==== Records for this task
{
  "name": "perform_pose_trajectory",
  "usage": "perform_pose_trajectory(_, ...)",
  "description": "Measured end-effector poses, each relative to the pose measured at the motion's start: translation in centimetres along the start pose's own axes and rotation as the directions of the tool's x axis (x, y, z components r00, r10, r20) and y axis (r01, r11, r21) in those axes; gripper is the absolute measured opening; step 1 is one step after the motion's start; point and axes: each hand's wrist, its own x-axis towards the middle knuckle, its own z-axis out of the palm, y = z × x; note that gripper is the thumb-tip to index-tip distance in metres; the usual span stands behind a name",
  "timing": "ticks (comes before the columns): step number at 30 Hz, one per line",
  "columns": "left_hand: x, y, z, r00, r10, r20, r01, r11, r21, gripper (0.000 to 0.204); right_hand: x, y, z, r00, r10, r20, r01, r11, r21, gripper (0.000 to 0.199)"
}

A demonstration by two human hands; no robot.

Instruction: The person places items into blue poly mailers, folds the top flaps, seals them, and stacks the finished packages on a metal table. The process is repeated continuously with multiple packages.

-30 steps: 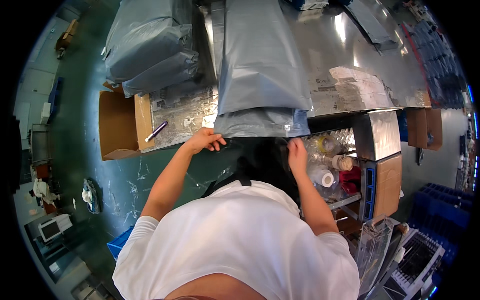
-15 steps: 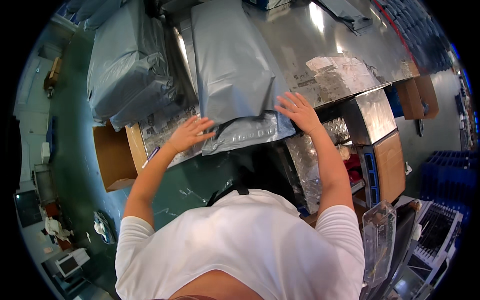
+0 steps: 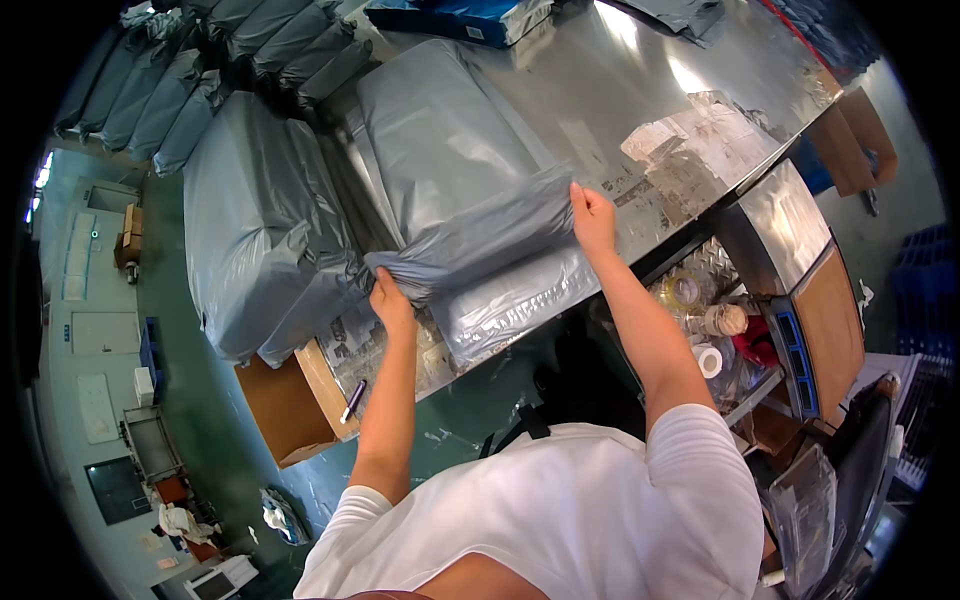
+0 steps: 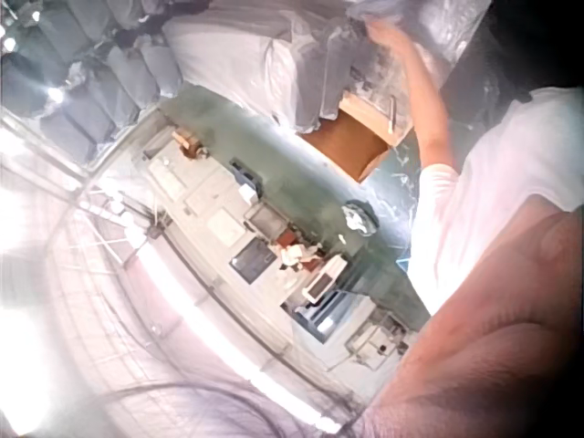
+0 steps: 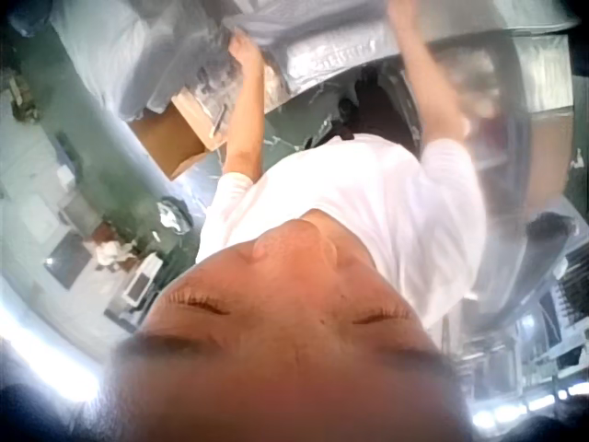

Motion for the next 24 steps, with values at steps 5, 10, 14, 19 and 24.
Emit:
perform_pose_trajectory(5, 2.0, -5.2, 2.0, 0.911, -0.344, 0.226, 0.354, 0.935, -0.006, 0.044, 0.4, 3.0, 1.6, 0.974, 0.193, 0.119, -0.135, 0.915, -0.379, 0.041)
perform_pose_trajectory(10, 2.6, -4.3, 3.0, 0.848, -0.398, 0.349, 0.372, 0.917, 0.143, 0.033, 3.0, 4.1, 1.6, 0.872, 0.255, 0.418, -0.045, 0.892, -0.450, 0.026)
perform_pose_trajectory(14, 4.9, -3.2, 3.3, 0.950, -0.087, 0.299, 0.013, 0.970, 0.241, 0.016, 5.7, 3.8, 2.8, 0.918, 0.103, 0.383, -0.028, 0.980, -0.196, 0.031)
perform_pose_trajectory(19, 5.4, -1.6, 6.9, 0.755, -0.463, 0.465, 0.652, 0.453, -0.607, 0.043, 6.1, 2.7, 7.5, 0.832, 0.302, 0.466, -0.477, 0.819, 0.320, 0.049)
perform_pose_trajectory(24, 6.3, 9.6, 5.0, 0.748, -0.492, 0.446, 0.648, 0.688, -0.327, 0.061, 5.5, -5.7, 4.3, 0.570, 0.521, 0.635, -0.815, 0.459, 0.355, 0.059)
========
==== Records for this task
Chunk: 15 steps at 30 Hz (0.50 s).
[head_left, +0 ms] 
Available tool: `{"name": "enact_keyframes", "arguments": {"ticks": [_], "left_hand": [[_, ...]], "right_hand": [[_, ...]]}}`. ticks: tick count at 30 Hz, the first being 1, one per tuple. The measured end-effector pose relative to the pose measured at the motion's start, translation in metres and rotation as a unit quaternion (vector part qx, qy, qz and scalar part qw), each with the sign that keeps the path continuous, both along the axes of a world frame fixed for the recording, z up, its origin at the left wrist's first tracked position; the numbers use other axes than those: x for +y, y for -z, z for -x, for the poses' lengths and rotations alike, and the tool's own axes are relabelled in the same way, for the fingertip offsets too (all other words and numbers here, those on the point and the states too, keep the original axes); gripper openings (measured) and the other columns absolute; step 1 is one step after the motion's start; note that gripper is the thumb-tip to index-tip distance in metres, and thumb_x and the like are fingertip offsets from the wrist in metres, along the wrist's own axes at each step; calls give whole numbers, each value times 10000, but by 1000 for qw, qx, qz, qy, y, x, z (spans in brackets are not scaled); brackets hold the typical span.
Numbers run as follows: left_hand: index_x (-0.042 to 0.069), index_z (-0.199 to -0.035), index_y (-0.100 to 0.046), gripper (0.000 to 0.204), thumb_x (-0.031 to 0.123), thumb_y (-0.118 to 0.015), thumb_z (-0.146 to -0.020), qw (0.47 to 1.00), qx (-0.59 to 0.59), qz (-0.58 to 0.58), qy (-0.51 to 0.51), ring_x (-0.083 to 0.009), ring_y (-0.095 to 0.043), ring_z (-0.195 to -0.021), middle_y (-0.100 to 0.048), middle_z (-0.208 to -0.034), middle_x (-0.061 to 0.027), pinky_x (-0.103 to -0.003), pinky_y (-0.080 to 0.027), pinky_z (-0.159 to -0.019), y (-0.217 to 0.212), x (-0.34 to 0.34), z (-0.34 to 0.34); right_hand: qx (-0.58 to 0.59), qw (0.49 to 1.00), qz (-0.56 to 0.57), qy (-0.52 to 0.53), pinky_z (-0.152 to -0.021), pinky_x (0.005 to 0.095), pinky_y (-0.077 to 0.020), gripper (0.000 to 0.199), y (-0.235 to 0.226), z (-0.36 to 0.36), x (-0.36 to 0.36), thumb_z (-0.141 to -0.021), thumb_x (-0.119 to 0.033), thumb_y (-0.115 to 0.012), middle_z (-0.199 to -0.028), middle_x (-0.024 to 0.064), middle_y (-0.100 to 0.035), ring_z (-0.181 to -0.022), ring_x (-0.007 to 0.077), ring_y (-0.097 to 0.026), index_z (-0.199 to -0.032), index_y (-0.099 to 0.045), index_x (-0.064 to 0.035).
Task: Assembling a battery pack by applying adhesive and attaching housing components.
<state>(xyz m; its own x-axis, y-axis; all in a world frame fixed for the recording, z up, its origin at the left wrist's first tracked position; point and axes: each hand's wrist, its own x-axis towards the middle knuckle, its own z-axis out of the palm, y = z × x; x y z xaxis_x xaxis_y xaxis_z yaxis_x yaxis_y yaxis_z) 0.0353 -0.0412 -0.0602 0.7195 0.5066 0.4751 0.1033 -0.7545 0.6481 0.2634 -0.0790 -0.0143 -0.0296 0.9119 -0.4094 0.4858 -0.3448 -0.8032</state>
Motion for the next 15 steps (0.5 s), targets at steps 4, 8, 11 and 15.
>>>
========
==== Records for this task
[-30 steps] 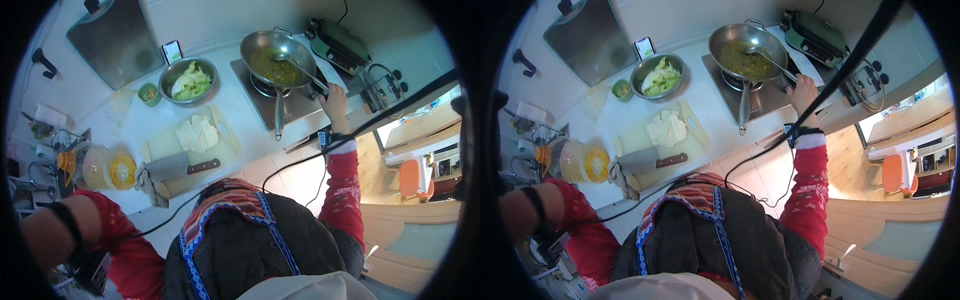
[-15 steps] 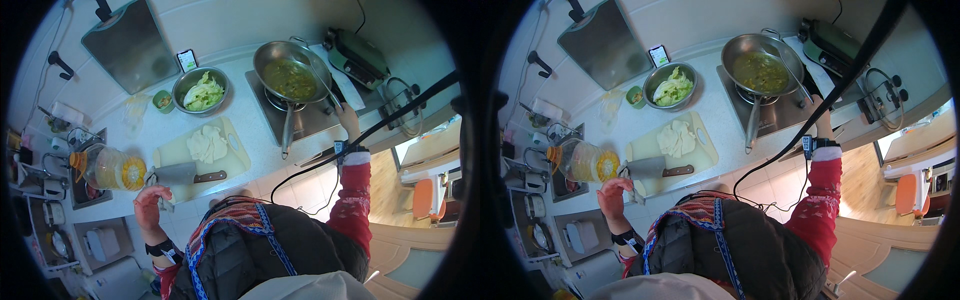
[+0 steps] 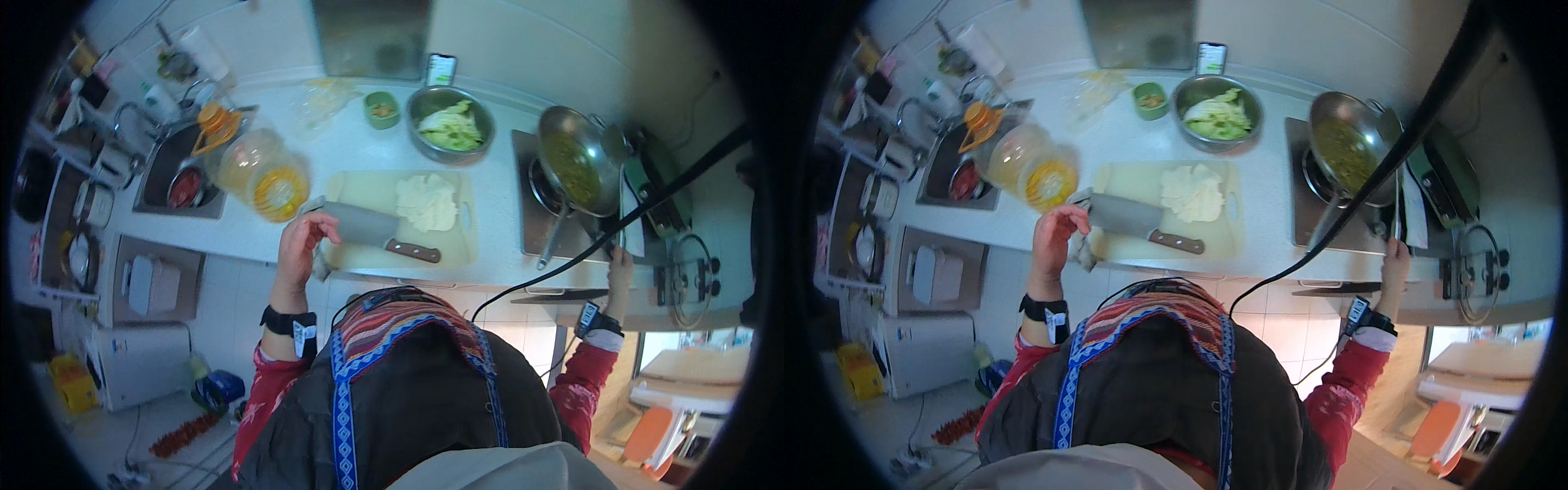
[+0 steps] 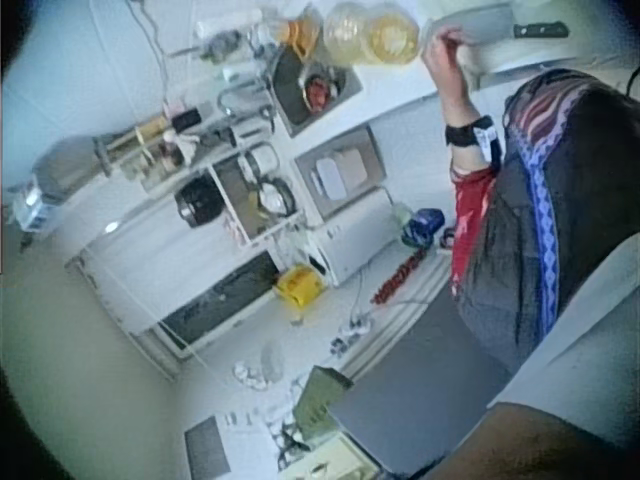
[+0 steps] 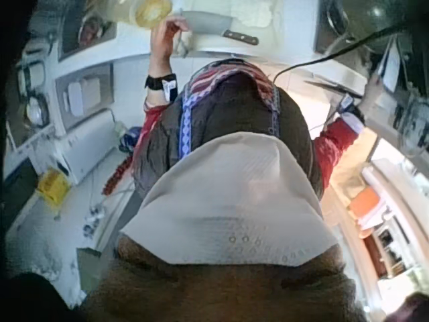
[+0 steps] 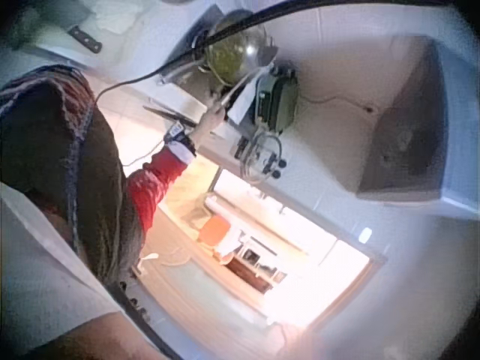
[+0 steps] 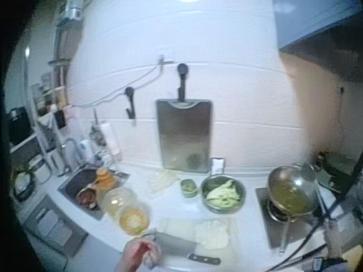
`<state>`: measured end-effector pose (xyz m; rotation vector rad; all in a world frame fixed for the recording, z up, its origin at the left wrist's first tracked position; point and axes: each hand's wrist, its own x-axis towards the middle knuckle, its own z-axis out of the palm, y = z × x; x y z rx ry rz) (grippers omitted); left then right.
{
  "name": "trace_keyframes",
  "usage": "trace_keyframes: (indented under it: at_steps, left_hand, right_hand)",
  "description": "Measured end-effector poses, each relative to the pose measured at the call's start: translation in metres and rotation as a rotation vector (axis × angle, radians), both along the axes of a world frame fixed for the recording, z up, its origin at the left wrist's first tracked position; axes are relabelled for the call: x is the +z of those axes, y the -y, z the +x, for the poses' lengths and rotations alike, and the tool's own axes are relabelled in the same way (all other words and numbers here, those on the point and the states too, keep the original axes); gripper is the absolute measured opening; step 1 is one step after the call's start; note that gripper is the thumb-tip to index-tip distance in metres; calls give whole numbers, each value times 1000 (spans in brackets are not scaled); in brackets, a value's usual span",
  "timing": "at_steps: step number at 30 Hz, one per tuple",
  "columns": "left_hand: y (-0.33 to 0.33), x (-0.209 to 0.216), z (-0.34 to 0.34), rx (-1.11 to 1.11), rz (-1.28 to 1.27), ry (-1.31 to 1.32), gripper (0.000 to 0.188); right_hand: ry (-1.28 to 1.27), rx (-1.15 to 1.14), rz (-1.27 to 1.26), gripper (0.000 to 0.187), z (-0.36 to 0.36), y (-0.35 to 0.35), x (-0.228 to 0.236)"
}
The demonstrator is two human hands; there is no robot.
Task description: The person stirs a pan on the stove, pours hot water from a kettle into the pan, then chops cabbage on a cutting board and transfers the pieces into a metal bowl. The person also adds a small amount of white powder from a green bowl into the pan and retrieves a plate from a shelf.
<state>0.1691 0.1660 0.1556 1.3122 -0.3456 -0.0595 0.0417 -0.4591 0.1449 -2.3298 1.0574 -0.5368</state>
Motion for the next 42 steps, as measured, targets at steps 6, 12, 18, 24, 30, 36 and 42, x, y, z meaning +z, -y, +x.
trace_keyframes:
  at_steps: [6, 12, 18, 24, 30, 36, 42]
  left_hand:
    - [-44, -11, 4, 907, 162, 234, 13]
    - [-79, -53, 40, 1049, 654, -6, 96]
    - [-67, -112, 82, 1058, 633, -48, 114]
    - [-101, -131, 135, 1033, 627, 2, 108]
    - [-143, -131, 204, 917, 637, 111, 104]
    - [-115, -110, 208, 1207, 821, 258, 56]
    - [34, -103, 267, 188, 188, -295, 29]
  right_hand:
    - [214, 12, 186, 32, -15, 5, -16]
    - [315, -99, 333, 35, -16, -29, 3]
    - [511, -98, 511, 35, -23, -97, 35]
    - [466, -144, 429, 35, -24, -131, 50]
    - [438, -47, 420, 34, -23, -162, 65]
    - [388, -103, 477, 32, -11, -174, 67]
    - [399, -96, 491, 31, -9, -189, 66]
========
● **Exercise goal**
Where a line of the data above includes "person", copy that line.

● **Result of the task**
Instruction: The person places items into blue poly mailers, folds the top flaps, seals them, and stacks the finished packages on a metal table. The process is repeated continuously with multiple packages.
Task description: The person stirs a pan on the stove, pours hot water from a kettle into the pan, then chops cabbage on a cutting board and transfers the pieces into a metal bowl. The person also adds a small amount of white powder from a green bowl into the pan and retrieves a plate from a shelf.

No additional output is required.